Since pharmacokinetic studies of treosulfan began, it has been assumed that plasma (serum) concentrations of the prodrug are a good representation of the alkylating activity of its epoxy transformers. However, for years, a correlation between treosulfan concentrations in plasma and levels of specific DNA adducts in tissues, for example the bone marrow, or clinical effects, have not been investigated. Therapeutic drug monitoring of not only prodrug but also its active epoxide might be needed. In addition blood pH, body temperature, and intravenous fluid delivery may influence glomerular filtration, tubular reabsorption, and nonenzymatic epoxy transformation of the prodrug [53].
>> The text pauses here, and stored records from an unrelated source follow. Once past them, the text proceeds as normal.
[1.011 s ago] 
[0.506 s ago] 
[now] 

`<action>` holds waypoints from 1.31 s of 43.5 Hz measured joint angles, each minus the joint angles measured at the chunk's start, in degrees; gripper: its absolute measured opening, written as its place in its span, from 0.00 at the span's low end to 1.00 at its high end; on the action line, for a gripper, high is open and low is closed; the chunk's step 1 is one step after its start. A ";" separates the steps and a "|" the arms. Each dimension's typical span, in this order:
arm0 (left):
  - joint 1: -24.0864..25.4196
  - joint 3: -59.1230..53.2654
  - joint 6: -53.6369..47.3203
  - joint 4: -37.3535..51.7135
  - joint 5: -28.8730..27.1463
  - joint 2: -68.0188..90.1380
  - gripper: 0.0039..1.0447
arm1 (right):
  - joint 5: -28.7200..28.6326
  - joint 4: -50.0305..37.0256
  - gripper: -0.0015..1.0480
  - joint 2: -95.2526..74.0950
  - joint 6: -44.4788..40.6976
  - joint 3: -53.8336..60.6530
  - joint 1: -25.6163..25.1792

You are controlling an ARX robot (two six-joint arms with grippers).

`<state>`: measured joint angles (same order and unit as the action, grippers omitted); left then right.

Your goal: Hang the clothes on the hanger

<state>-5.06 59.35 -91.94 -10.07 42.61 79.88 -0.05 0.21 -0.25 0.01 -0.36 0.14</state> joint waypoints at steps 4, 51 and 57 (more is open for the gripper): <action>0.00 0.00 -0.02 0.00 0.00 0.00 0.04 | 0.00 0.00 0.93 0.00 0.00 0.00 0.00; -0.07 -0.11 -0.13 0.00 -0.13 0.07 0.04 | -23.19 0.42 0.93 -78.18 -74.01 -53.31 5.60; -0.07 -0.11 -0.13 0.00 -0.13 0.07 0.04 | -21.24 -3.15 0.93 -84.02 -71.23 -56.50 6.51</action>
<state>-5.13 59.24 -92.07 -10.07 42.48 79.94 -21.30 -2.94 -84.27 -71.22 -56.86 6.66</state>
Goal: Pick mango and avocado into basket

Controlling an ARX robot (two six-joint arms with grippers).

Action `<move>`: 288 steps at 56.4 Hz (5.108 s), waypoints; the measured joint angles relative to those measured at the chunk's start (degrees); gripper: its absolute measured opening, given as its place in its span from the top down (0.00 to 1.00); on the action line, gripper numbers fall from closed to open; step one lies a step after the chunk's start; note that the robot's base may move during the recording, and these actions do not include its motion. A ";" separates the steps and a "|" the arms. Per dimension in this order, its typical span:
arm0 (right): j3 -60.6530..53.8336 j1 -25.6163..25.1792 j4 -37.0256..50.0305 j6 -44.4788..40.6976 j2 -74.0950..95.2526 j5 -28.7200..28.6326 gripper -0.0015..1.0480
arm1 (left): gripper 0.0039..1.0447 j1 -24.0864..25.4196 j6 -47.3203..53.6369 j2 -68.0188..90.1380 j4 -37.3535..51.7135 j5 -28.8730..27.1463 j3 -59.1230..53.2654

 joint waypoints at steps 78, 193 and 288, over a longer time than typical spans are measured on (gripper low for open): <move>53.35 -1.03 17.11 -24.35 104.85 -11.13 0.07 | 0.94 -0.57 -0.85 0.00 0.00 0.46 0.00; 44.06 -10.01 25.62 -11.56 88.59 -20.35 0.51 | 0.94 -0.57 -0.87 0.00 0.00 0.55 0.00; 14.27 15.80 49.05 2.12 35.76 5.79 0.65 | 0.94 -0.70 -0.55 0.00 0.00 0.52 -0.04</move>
It is now well recognized that type of serotherapy, dose and timing in relation to the transplant all have an impact on outcome of transplant in terms of occurrence of GVHD, immune reconstitution importantly in terms of viral reactivation, clearance of infection, and chimerism. Marsh RA et al. collected data from 105 patients to examine the influence of peritransplant alemtuzumab levels on acute GVHD, mixed chimerism, and lymphocyte recovery. Significantly higher levels of aGVHD but higher levels of donor chimerism, lymphocyte counts at D+30 and T cell counts at D+100 were associated with lower alemtuzumab levels at day 0 [54].

In a recent report, the clearance of the active components of the 2 widely used types of ATG (Fresenius/Grafalon and Genzyme) was studied in 38 children with malignant hematological disorders. They found that ATG Fresenius was cleared rapidly and uniformly from the circulation whether they received 60 mg/kg or 45 mg/kg, but there were significant differences in patients who received a high dose of ATG Genzyme (10 mg/kg) who had significantly slower reconstitution for CD3, CD4, and CD8 T cells compared to patients who received a low dose of ATG Genzyme (6–8 mg/kg) or ATG Fresenius [55].